## [WHAT IS NEEDED]
The data that follows is to be copied exactly, with each image removed.

## [DATA BLOCK]

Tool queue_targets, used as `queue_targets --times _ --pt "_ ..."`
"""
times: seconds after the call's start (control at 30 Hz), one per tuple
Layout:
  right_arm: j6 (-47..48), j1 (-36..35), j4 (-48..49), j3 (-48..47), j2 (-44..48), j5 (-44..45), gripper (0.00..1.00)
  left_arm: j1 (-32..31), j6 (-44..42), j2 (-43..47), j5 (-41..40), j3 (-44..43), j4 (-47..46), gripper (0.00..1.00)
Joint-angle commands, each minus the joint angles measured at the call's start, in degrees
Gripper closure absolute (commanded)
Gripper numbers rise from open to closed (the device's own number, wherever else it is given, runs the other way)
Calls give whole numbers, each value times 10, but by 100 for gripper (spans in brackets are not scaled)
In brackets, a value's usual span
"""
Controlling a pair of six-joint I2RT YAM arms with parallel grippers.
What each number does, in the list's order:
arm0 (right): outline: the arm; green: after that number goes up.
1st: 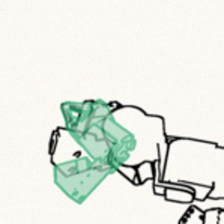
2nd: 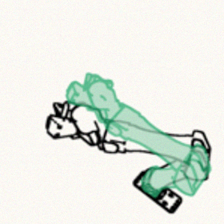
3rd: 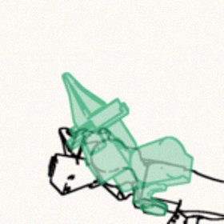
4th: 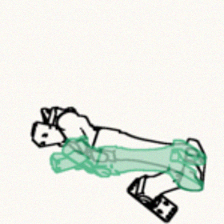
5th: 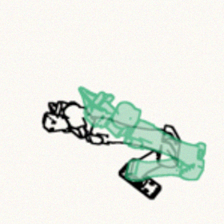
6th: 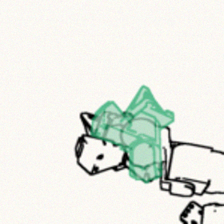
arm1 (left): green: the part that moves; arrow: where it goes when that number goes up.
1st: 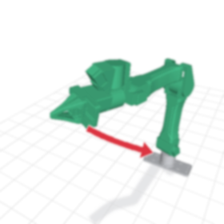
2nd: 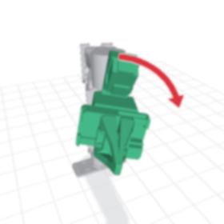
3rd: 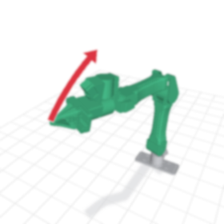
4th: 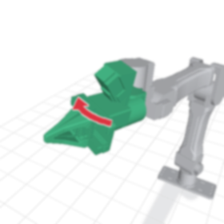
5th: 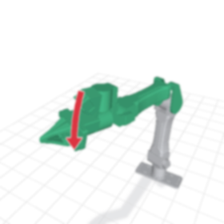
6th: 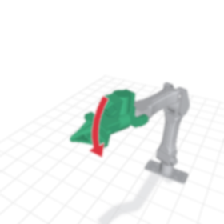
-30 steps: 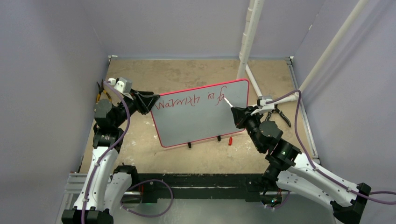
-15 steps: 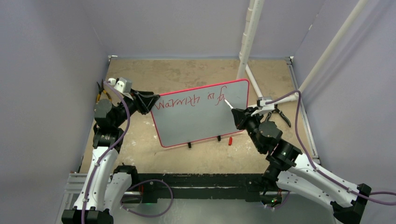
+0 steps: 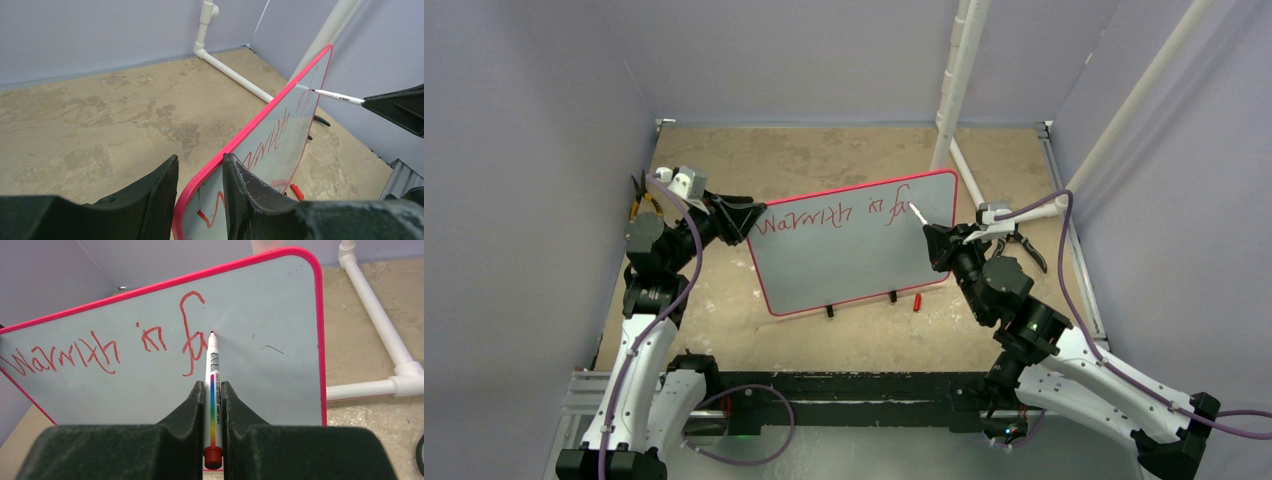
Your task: Write a sentence on the whiteboard
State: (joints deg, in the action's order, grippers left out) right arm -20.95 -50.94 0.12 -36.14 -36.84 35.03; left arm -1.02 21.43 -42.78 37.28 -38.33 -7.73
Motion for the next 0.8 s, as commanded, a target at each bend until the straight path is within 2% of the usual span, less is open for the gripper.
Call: queue_targets --times 0.0,0.23,0.53,0.77 --pt "19 2 26 -28 -6 14 100 0 -5 0 15 4 -4 64" --pt "8 2 11 -23 -15 31 100 0 -4 0 16 4 -4 64" --pt "-42 2 -29 6 5 9 100 0 -3 1 17 5 -5 64" --pt "-42 2 -26 5 8 10 100 0 -3 1 17 5 -5 64"
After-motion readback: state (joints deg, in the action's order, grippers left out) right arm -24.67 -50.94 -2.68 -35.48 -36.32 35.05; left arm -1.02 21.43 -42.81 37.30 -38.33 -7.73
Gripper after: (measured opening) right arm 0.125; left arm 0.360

## [ANSWER SPACE]
Tool queue_targets, used as `queue_targets --times _ --pt "_ ..."`
"""
times: seconds after the call's start (control at 30 Hz), one per tuple
Layout:
  right_arm: j6 (-47..48), j1 (-36..35), j4 (-48..49), j3 (-48..47), j2 (-44..48), j5 (-44..45), gripper (0.00..1.00)
  left_arm: j1 (-32..31), j6 (-44..42), j2 (-43..47), j5 (-41..40), j3 (-44..43), j4 (-47..46), gripper (0.00..1.00)
Joint-angle commands, each minus the joint angles measured at the call's start, in degrees
Gripper closure absolute (commanded)
Gripper numbers rise from open to closed (the device's own number, wherever else it is given, runs the other way)
Calls give whole numbers, each value times 10, but by 100 for gripper (spans in brackets are not scaled)
In brackets, a value's usual span
"""
Controlling a pair of six-joint I2RT YAM arms with parallel grippers.
What each number does, in the list's order:
arm0 (right): outline: the arm; green: after that number goes up.
1st: 
2nd: 
3rd: 
4th: 
5th: 
6th: 
arm1 (left): green: the part that moves; arrow: where it goes when that number goes up.
1st: 
2nd: 
3rd: 
4th: 
5th: 
6th: 
-30 steps: 
-15 steps: 
+0 steps: 
Your task: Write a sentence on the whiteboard
State: (joints deg, in the action's order, grippers left out) right arm -20.95 -50.94 0.12 -36.14 -36.84 35.03; left arm -1.02 21.43 -42.78 37.28 -38.33 -7.73
Motion for the next 0.8 s, as commanded, a target at each bend until the straight path is within 2% of the usual span, less is open for the gripper.
Call: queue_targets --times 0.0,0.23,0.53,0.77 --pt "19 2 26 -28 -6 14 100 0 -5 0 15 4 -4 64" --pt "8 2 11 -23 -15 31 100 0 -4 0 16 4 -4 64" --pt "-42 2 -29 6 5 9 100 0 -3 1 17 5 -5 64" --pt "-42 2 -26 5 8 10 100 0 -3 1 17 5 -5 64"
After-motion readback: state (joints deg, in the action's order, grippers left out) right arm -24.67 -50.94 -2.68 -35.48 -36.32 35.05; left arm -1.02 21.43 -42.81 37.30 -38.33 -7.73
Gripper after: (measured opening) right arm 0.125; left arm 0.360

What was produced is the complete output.